_Exercise prompt_
Filter the records below down to lines containing "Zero".

------

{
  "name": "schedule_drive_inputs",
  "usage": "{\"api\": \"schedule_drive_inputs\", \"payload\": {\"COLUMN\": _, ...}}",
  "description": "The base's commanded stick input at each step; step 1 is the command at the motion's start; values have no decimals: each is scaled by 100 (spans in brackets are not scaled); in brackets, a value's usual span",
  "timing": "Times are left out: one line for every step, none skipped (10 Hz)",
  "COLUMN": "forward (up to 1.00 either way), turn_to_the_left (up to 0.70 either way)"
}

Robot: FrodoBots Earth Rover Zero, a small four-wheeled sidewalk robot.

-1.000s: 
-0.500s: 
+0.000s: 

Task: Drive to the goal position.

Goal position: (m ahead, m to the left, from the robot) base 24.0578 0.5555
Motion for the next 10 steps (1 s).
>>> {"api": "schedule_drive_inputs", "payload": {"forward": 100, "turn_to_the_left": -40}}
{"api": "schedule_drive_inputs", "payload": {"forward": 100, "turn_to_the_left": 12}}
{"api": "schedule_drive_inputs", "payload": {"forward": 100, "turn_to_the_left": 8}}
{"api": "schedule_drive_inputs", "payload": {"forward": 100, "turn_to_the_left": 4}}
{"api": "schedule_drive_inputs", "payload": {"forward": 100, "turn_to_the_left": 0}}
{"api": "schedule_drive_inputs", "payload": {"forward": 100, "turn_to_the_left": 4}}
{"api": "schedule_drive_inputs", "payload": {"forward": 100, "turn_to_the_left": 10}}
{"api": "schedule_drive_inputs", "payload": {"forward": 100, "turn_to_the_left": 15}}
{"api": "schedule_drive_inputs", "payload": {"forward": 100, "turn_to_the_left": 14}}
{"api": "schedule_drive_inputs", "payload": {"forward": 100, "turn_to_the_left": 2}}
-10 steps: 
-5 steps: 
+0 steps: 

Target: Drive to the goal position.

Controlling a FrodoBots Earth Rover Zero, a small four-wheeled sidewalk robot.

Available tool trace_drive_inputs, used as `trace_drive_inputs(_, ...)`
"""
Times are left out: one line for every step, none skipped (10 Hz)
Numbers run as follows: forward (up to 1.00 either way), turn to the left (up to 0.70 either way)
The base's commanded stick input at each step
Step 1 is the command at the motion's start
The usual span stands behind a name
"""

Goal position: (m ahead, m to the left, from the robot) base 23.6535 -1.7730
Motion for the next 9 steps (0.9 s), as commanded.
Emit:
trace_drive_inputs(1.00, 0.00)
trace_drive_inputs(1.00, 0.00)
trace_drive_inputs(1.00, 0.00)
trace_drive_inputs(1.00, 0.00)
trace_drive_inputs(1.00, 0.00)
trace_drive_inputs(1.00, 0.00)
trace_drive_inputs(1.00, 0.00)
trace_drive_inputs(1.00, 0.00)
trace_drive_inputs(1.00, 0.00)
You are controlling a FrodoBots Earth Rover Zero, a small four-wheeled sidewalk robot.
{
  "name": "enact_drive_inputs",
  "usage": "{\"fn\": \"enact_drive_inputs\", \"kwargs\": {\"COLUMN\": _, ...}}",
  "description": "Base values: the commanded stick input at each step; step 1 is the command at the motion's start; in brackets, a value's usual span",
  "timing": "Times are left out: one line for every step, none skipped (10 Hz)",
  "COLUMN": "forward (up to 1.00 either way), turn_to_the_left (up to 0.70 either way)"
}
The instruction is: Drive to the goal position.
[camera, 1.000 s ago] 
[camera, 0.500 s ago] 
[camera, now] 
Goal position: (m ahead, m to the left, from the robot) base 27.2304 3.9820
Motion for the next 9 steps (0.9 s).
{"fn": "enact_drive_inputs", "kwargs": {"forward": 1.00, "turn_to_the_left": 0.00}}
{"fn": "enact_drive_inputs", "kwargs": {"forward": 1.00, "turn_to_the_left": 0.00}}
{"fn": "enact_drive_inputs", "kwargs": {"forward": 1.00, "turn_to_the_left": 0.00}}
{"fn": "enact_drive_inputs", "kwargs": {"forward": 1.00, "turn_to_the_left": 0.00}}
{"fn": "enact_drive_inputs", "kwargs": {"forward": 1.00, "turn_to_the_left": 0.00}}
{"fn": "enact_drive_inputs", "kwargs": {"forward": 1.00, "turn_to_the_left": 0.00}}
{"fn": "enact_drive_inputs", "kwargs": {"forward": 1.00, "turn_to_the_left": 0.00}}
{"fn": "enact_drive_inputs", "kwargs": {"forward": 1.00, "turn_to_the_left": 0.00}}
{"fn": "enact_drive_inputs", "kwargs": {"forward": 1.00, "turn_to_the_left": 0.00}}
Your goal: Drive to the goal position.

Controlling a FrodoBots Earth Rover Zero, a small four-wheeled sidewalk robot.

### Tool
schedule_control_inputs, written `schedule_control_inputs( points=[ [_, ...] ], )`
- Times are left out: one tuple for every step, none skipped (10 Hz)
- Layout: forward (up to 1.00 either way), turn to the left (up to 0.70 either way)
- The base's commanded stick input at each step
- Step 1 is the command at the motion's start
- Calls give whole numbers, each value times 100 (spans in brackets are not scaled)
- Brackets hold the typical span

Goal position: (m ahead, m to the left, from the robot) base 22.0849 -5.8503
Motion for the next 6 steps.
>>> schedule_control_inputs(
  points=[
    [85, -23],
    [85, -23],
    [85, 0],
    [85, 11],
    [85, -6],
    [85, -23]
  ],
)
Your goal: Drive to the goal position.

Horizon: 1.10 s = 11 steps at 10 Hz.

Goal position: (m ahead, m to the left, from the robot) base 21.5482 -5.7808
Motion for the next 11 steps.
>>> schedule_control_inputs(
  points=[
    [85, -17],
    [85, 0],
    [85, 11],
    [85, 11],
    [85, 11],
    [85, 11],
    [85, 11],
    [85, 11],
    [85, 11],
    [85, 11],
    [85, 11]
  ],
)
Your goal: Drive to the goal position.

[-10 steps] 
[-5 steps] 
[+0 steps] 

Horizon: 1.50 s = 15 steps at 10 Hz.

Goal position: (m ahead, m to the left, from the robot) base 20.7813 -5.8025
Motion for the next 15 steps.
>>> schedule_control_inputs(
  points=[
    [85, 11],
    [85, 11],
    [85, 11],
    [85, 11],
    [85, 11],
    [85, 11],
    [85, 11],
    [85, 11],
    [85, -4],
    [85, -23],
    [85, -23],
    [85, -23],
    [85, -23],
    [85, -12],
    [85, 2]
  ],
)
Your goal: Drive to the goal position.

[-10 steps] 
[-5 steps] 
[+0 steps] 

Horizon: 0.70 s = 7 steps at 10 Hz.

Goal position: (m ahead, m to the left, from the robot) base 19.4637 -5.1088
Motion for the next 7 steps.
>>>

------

_Written response_
Robot: FrodoBots Earth Rover Zero, a small four-wheeled sidewalk robot.
Controlling a FrodoBots Earth Rover Zero, a small four-wheeled sidewalk robot.
You are controlling a FrodoBots Earth Rover Zero, a small four-wheeled sidewalk robot.
Controlling a FrodoBots Earth Rover Zero, a small four-wheeled sidewalk robot.

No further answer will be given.